## Work instruction
Filter the data for lines with the word "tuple", then copy every line so identified.

## Data to use
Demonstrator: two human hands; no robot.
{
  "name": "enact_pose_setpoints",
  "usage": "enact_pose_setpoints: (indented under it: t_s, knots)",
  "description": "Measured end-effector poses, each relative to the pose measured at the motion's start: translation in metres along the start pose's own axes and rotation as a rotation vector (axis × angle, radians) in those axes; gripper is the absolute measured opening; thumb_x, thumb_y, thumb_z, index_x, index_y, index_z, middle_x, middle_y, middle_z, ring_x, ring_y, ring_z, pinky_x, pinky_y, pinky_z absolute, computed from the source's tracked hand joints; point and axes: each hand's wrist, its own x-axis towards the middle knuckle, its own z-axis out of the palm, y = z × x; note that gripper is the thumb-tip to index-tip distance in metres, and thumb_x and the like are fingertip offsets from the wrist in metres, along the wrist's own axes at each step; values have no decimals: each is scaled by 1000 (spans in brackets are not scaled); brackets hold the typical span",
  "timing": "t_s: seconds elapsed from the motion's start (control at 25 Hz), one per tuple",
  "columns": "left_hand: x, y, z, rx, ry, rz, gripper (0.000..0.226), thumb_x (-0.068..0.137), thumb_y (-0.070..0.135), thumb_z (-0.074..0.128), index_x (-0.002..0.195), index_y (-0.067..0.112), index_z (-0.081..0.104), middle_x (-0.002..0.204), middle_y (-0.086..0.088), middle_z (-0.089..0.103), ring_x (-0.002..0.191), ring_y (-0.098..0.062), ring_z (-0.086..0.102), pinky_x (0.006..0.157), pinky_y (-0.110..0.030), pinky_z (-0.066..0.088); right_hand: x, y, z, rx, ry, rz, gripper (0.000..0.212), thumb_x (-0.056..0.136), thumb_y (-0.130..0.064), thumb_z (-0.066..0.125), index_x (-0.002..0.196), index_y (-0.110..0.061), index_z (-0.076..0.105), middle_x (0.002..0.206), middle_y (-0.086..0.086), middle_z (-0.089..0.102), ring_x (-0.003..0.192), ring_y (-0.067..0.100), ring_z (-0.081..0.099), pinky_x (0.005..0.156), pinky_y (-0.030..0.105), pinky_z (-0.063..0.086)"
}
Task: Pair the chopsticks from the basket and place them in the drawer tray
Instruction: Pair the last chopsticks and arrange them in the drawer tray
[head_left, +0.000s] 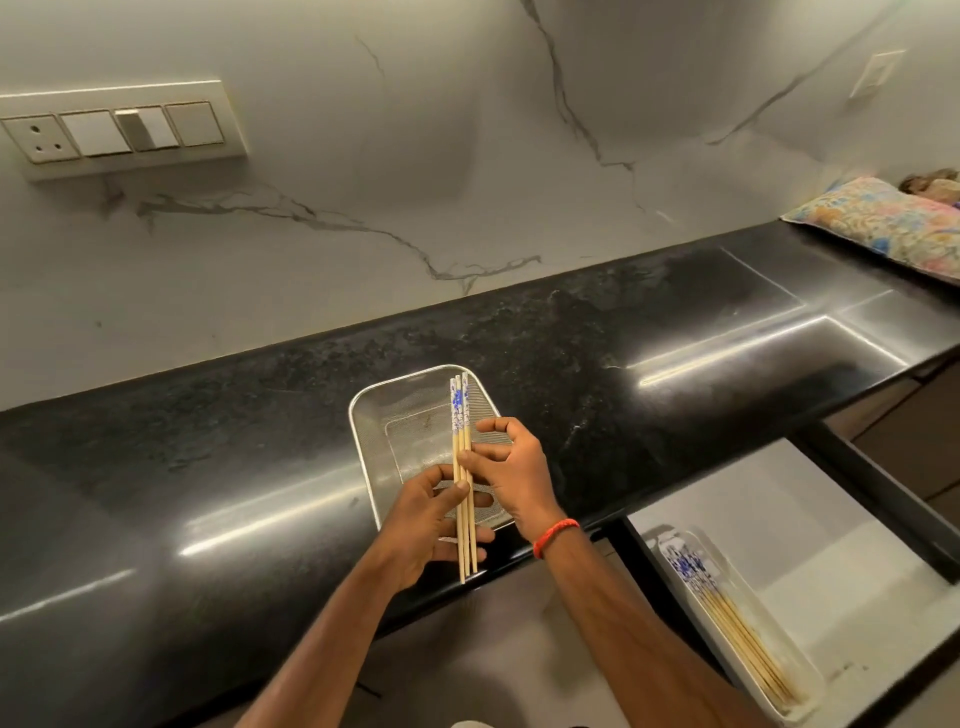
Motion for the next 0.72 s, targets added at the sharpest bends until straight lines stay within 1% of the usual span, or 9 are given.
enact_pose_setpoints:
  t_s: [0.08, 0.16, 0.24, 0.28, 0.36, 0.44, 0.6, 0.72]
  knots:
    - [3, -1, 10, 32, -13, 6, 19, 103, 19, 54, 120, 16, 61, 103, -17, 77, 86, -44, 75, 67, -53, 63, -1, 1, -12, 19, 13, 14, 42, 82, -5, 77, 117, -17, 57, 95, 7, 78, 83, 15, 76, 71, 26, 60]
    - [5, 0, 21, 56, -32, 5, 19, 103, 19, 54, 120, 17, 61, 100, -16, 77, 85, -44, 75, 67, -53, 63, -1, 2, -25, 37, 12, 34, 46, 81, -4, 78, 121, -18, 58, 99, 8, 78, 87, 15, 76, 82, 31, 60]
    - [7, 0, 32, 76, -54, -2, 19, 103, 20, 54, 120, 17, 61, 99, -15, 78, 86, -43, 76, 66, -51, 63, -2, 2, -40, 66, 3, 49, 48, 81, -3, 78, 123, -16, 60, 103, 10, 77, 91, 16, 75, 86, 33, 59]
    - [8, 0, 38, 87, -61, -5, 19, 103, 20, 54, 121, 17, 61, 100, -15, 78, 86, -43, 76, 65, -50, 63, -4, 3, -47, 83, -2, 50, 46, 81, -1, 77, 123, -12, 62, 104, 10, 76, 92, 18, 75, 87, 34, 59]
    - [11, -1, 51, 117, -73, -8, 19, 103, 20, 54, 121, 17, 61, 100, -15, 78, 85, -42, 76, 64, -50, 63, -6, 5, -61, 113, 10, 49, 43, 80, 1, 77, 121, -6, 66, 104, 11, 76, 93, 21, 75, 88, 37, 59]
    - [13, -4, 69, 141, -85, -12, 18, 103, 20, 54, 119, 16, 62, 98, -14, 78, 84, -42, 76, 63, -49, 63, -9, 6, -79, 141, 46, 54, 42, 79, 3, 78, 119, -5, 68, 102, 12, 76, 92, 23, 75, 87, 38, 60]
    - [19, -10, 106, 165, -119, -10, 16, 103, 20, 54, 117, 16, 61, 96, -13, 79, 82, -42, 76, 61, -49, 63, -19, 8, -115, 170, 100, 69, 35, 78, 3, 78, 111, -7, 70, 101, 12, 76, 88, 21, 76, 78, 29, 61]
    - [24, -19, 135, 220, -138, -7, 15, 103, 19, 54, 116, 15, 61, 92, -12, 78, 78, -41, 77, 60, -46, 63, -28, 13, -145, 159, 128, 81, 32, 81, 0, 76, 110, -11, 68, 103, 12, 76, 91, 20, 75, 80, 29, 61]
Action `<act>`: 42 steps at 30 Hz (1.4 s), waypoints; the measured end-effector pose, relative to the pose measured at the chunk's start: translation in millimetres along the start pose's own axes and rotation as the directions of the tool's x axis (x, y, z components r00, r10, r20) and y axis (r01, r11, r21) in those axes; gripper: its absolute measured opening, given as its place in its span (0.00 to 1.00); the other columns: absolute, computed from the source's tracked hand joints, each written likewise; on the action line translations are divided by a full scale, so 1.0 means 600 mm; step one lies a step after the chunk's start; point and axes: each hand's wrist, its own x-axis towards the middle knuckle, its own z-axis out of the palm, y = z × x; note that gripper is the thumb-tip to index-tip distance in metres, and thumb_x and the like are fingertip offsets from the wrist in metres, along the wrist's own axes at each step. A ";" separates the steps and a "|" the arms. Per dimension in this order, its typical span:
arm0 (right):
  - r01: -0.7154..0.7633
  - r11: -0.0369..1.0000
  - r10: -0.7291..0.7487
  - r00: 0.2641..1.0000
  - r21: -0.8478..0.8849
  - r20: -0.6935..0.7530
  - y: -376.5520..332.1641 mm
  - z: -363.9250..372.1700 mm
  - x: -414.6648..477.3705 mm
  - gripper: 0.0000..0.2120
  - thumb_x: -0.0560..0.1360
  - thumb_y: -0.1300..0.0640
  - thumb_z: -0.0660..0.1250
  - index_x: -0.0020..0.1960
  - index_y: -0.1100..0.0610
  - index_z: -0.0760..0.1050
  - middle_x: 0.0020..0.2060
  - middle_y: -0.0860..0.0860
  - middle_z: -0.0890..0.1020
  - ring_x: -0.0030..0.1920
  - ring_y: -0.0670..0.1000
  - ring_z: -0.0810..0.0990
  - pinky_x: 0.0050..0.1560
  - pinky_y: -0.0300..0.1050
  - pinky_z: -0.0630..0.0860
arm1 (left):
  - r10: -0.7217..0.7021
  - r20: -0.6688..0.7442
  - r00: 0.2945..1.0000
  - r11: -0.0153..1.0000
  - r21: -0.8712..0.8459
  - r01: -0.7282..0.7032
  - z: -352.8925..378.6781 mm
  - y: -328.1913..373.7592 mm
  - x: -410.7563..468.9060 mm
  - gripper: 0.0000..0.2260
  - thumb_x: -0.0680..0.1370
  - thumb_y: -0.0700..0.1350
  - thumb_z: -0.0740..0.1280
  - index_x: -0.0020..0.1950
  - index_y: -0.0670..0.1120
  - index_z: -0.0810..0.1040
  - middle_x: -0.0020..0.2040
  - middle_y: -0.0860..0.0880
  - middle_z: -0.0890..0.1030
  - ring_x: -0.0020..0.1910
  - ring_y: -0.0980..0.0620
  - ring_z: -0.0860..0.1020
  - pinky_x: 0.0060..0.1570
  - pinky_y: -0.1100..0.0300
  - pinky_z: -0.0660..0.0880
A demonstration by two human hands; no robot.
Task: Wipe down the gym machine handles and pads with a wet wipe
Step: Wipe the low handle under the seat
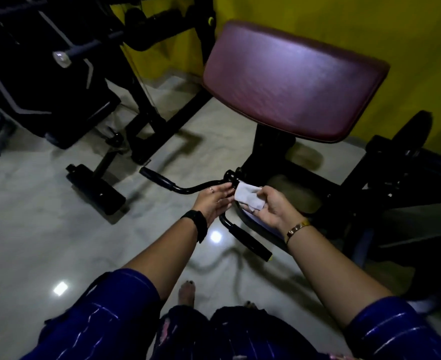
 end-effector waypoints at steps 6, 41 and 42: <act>0.076 0.986 -0.046 0.979 0.150 -0.197 0.034 -0.022 0.027 0.16 0.79 0.68 0.51 0.65 0.68 0.65 0.61 0.65 0.72 0.51 0.62 0.77 0.32 0.48 0.82 | -0.081 0.153 0.985 0.934 0.356 0.022 -0.019 -0.019 0.094 0.13 0.82 0.37 0.59 0.65 0.40 0.77 0.55 0.45 0.78 0.51 0.51 0.76 0.42 0.68 0.70; -0.207 -0.383 -0.569 0.821 -0.901 0.053 0.319 -0.047 0.096 0.34 0.76 0.66 0.55 0.79 0.58 0.46 0.78 0.55 0.51 0.78 0.55 0.48 0.73 0.53 0.37 | -0.394 0.605 0.692 -0.496 0.494 -0.714 -0.141 -0.125 0.202 0.41 0.80 0.57 0.60 0.79 0.41 0.37 0.80 0.42 0.39 0.79 0.44 0.40 0.76 0.52 0.45; -0.243 -0.386 -0.584 0.811 -0.890 0.032 0.328 -0.057 0.086 0.36 0.73 0.66 0.56 0.79 0.58 0.47 0.78 0.55 0.53 0.78 0.55 0.50 0.74 0.55 0.40 | -0.397 0.601 0.694 -0.504 0.490 -0.712 -0.140 -0.124 0.201 0.41 0.80 0.57 0.60 0.79 0.41 0.37 0.80 0.42 0.40 0.79 0.44 0.41 0.76 0.52 0.45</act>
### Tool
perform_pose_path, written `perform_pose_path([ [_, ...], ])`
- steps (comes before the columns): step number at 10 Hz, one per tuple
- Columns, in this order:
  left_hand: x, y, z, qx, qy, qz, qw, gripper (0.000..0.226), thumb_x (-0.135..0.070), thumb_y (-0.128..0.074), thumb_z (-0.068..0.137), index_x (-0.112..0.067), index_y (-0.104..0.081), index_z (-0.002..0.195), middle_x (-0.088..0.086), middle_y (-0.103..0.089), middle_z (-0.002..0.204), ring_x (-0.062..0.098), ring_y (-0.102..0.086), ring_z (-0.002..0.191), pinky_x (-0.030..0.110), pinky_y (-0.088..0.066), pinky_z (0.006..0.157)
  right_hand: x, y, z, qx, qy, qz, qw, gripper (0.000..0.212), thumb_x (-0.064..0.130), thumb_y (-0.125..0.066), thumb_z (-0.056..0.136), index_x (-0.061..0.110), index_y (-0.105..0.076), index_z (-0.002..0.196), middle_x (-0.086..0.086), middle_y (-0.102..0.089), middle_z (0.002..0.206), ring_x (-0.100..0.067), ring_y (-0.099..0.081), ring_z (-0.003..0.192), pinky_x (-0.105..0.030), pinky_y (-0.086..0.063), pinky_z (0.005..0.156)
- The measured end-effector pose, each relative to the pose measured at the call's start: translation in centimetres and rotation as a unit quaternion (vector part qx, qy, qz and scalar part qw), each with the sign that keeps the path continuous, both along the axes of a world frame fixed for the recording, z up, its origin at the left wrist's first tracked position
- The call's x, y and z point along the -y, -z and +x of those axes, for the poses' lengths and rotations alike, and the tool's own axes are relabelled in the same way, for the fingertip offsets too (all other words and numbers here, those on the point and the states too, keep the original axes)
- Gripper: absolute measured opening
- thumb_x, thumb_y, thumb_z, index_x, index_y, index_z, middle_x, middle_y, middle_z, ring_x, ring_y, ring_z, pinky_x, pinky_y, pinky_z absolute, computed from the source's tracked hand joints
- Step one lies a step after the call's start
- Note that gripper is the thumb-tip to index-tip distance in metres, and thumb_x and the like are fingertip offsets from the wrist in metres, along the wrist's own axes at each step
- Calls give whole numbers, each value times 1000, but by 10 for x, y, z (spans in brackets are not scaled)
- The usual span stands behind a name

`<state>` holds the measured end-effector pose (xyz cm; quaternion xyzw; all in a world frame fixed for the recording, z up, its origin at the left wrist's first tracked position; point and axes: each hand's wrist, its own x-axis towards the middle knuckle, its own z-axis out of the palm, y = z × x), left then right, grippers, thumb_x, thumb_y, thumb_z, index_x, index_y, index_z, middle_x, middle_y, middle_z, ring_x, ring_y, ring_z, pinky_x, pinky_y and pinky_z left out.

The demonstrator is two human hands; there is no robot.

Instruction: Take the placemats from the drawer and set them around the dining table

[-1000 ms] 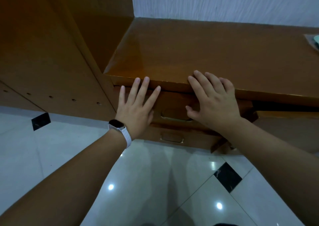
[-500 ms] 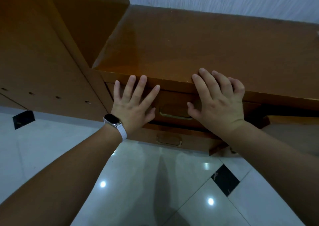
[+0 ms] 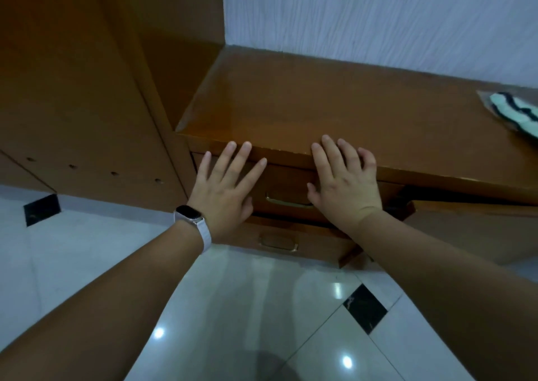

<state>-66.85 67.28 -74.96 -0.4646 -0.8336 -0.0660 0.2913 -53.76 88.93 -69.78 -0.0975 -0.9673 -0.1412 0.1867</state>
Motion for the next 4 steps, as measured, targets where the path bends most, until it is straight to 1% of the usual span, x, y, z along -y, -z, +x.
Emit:
perform_pose_path([
  [1,17,-34,21,54,20,-4,998,85,-26,-67,75,-21,-27,151,14,-19,158,34,-20,145,54,-23,112,12,-17,5,74,32,-11,997,79,45,-62,86,14,-29,151,-13,-35,156,-36,-34,141,-58,-30,109],
  [2,41,-72,51,90,32,-6,995,71,-20,-65,75,-16,-43,142,18,-34,153,35,-37,136,50,-37,102,24,-40,11,149,55,-49,986,79,49,-51,92,19,-16,156,-9,-20,163,-32,-23,147,-53,-25,115],
  [3,69,-120,73,139,30,-16,990,61,-18,-66,75,-15,-55,134,14,-44,148,33,-49,128,45,-43,93,38,-80,25,201,18,-76,977,70,50,-46,92,23,-24,153,-8,-27,160,-30,-27,145,-51,-24,116],
  [4,90,-173,102,194,29,-9,980,54,-20,-69,73,-16,-62,126,11,-56,138,31,-54,121,43,-46,90,56,-130,50,275,-43,-81,957,58,45,-47,91,22,-40,144,-8,-40,152,-29,-38,137,-48,-30,113],
])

## Answer box
  "timing": "t_s: seconds elapsed from the motion's start (control at 25 Hz), one per tuple",
- steps (comes before the columns): step number at 10 Hz, one per tuple

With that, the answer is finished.